Zwycięzcę nad śmiercią i piekłem,
co śmiercią nas swoją odkupił,
hymnami sławimy i pieśnią,
wraz z Ojcem i Duchem Najświętszym.

PS Przy okazji procesji: właśnie oglądam zdjęcia z Hiszpanii, gdzie studiują angielscy seminarzyści - procesja Niedzieli Palmowej trwała prawie trzy godziny. Trzeba mieć kondycję niemal jak w czasach Egerii.

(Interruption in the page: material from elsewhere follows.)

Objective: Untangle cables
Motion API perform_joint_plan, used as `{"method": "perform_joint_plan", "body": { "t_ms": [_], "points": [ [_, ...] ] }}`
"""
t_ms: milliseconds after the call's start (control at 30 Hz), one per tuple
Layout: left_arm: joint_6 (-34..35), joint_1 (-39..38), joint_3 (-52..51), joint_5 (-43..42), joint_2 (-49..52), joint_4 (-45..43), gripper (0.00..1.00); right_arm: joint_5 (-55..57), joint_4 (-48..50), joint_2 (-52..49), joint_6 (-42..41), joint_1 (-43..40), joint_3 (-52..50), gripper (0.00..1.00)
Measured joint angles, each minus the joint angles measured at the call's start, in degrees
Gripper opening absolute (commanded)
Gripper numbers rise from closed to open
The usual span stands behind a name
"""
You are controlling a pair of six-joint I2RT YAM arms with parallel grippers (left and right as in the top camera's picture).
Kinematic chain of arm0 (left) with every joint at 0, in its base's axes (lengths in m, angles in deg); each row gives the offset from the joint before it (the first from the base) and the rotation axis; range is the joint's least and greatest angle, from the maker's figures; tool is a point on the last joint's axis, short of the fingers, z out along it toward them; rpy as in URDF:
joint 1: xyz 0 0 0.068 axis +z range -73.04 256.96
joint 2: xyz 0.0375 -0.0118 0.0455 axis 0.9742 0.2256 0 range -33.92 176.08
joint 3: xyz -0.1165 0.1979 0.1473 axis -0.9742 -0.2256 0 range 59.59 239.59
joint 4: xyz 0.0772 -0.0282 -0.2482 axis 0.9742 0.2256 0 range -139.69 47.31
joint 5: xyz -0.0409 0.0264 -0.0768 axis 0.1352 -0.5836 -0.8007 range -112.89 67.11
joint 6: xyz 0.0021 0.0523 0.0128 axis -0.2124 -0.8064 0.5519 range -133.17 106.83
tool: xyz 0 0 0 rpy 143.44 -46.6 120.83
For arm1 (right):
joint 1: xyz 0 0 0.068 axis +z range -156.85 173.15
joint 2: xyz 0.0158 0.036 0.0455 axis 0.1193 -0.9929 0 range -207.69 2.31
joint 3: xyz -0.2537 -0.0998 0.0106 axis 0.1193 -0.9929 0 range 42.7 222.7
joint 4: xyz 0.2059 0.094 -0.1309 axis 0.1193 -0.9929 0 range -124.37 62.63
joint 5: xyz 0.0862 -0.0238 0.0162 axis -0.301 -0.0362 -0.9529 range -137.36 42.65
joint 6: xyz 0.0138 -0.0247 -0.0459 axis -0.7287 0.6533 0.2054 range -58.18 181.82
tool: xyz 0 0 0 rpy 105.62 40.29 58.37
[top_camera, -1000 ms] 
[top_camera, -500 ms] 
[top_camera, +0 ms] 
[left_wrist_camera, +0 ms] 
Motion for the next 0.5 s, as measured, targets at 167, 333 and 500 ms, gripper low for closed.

poniedziałek, 29 marca 2010

Dwa wersy z listów św. Pawła

Kol 1:18c oraz Flp 2:6.

We wszystkim jest Pierwszy: ma Matkę Dziewicę; jechał na osiołku, którego nikt przedtem nie dosiadał; złożono Go do grobu, w którym nikt jeszcze nie był pochowany; jako pierwszy powstał z martwych i wstąpił do nieba.

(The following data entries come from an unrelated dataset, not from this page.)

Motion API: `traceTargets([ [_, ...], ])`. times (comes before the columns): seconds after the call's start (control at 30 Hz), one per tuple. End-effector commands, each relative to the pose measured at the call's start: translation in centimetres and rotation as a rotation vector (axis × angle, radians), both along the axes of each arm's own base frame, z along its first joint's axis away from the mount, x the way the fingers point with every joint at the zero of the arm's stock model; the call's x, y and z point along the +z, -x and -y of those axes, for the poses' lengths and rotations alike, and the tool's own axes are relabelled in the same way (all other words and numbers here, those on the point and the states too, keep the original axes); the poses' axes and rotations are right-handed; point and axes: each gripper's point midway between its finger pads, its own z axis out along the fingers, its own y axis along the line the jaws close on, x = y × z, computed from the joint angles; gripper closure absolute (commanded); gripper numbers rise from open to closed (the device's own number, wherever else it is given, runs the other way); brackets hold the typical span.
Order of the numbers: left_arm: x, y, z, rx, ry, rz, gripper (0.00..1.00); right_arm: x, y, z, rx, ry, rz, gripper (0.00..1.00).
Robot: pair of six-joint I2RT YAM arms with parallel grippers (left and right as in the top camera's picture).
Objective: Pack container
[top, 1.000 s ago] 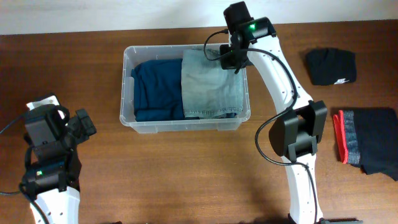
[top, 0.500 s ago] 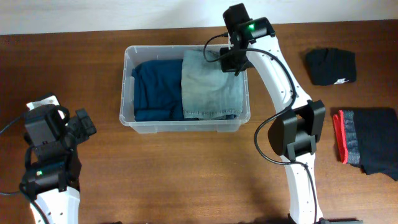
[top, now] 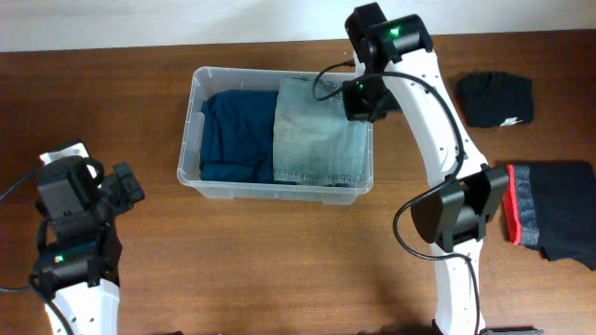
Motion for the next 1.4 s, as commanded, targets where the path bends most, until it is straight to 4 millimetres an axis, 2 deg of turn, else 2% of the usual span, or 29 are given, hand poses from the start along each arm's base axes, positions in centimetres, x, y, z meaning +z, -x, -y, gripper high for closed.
traceTargets([
  [0.0, -0.1, 0.0, 0.0, 0.008, 0.013, 0.005, 0.0, 1.3, 1.2, -0.6, 0.013, -0.023, -0.011, 0.96],
  [0.2, -0.1, 0.0, -0.1, 0.008, 0.013, 0.005, 0.01, 0.6, 2.2, -2.0, 0.05, -0.012, -0.043, 0.96],
  [0.37, -0.1, 0.0, -0.1, 0.008, 0.013, 0.005, 0.0, -1.3, 2.8, -3.1, 0.076, 0.003, -0.084, 0.96],
  [0.73, -0.1, 0.0, -0.1, 0.008, 0.013, 0.005, 0.0, -6.9, 2.7, -2.4, 0.053, 0.021, -0.141, 0.96],
  [0.93, -0.1, 0.0, -0.1, 0.008, 0.013, 0.005, 0.0, -7.5, 2.0, -2.6, 0.054, 0.012, -0.115, 0.96],
  [1.07, -0.1, 0.0, -0.1, 0.008, 0.013, 0.005, 0.01, -5.8, 0.9, -2.7, 0.051, -0.005, -0.063, 0.96],
  [1.27, -0.1, 0.0, -0.1, 0.008, 0.013, 0.005, 0.01, 0.7, -2.9, -2.5, 0.023, -0.069, 0.146, 0.96],
  [1.37, -0.1, 0.0, -0.1, 0.008, 0.013, 0.005, 0.01, 2.5, -4.3, -1.8, 0.003, -0.08, 0.217, 0.96],
])
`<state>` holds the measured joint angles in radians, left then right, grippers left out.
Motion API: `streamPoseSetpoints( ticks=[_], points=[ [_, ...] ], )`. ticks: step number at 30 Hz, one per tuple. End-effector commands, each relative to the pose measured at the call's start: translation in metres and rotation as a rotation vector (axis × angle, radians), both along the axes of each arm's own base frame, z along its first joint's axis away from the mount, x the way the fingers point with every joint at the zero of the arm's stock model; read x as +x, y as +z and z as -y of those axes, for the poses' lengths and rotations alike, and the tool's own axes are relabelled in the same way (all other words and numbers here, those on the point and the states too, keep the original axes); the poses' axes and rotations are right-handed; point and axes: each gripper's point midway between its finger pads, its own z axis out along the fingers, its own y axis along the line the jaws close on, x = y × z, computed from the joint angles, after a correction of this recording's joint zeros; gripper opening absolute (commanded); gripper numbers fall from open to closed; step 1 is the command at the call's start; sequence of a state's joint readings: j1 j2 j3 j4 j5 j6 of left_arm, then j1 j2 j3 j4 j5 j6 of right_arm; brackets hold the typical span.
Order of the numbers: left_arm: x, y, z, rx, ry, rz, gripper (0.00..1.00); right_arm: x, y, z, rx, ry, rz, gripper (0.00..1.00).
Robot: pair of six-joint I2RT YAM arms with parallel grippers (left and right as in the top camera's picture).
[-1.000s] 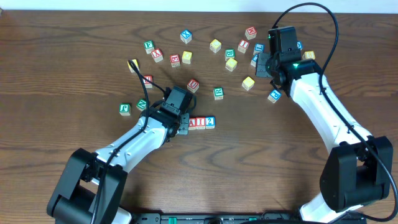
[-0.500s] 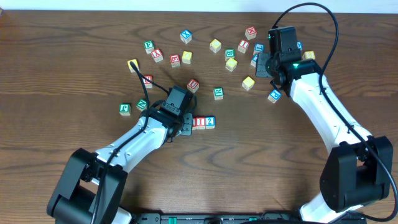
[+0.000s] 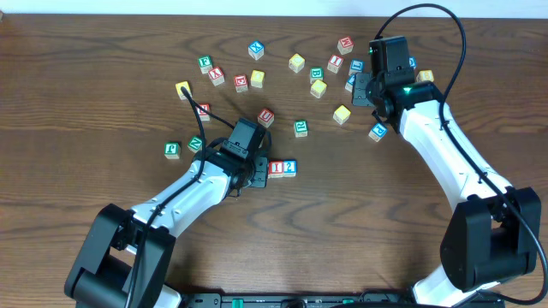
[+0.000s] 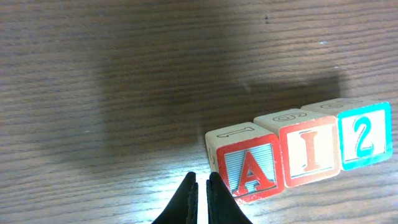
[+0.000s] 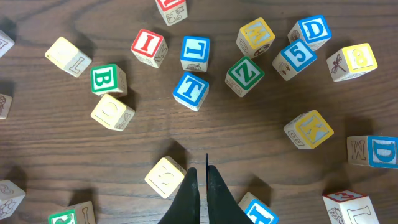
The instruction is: Spell out AI2
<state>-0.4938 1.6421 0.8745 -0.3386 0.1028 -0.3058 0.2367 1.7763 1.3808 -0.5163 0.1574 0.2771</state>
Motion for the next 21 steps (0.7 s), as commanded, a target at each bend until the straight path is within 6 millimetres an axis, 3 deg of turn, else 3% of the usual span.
streamPoseSetpoints(
  ticks=[1, 21],
  points=[
    [-0.0043, -0.0038, 0.002, -0.005, -0.031, -0.014, 0.07, 0.0032, 0.0148, 0.0029, -0.008, 0.0, 0.032, 0.01],
    [-0.0024, -0.0032, 0.0022, 0.0, -0.044, -0.002, 0.08, 0.003, 0.0147, 0.0028, -0.007, 0.0, 0.031, 0.01]
  ],
)
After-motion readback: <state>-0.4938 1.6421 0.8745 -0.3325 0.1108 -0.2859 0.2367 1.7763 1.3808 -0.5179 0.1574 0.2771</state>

Hymn z Listu do Filipian jest właściwie nieprzetłumaczalny (i sprawdza się to, co mówił John Chapman OSB, że św. Pawła czytać należy tylko po grecku). W wersecie szóstym czytamy, że Chrystus nie rwał się do tego, aby być na równi z Bogiem, nie trzymał się tego kurczowo.

sobota, 27 marca 2010

Rzymska cisza (nie dla skrupulatów)

Ostrzegam, trzeba dobrze znać łacinę...*)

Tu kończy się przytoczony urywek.